Art & the Country House, launched in autumn 2020, is an online publication edited by Martin Postle, Deputy Director for Grants and Publications at the Paul Mellon Centre for Studies in British Art. Published in the year of the fiftieth anniversary of the Paul Mellon Centre, Art & the Country House underlines the Centre’s long-term commitment to country house studies. Focused specifically on the collection and display of works of art in the country house in Britain from the sixteenth century to the present day, it contains eight case studies: Castle Howard, Doddington Hall, Mells Manor, Mount Stuart, Petworth House, Raynham Hall, Trewithen and West Wycombe. Each house has been carefully selected so as to ensure a broad range of research topics and to provide an appropriately varied set of examples, in terms of geographical location, scale, patterns of ownership, chronologies, collections and displays.

In addition, eight essays have been commissioned on themed topics, ranging from the evolution of customised picture galleries, the conscious preservation of the past, women’s collecting and display strategies, to country houses as homes and tourist destinations and to the economic and political structures that underpinned the extravagant acquisition policies of the owners of so-called ‘power houses’. These essays serve to amplify and provide a context for the materials and topics explored in the case studies. Collectively, they offer a rich, sharply focused set of new perspectives on the country house and on the role of art collections within the dynamics and history of such properties.

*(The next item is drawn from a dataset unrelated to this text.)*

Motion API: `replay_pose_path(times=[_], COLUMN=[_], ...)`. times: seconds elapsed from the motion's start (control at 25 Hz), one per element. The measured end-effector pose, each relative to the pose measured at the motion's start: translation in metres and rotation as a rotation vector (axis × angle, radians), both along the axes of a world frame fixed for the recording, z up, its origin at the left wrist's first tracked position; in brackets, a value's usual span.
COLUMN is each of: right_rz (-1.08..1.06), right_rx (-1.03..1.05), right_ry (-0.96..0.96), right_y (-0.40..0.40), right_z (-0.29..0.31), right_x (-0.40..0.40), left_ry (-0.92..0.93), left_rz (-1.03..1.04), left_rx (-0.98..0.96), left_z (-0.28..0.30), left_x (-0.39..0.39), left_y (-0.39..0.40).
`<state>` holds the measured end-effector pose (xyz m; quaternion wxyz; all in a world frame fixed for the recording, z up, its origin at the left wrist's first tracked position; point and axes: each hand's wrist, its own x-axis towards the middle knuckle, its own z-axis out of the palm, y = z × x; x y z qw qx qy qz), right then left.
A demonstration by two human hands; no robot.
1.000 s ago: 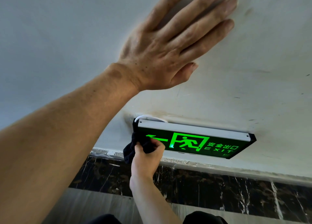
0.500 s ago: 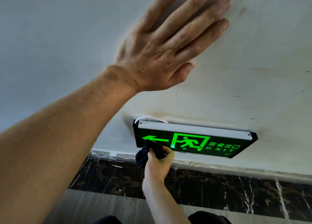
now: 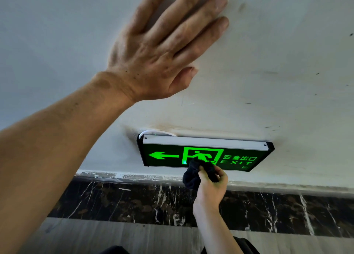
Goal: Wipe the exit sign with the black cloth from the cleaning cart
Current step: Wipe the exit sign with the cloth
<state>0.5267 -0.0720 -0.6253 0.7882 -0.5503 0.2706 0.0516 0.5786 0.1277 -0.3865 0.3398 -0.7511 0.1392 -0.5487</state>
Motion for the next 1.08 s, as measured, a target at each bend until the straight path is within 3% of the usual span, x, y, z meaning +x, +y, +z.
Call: replay_pose_path(times=[0.32, 0.72, 1.08], right_rz=[-0.107, -0.190, -0.054], right_rx=[-0.072, -0.152, -0.316], right_ry=[-0.050, -0.116, -0.325], right_y=[-0.064, -0.087, -0.092], right_z=[0.000, 0.010, 0.042], right_x=[0.035, 0.045, 0.042], left_ry=[-0.001, -0.008, 0.022], left_rz=[0.004, 0.010, -0.030], left_rx=[0.005, 0.021, -0.004], left_z=[0.001, 0.001, 0.005], left_x=[-0.001, 0.000, -0.003], left_y=[-0.001, 0.000, -0.001])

Involving research by over forty authors, Art & the Country House brings together detailed catalogues, document transcriptions, essays, films and an abundance of specially commissioned photography. Through its search facility, objects, artists, art works and bibliographies can be located and compared in what we hope will prove new, productive and more rapid ways. In addition, individual contributions can be downloaded, preserved in hard copy and shared. Art & the Country House, as with all other Paul Mellon Centre digital publications, is open access.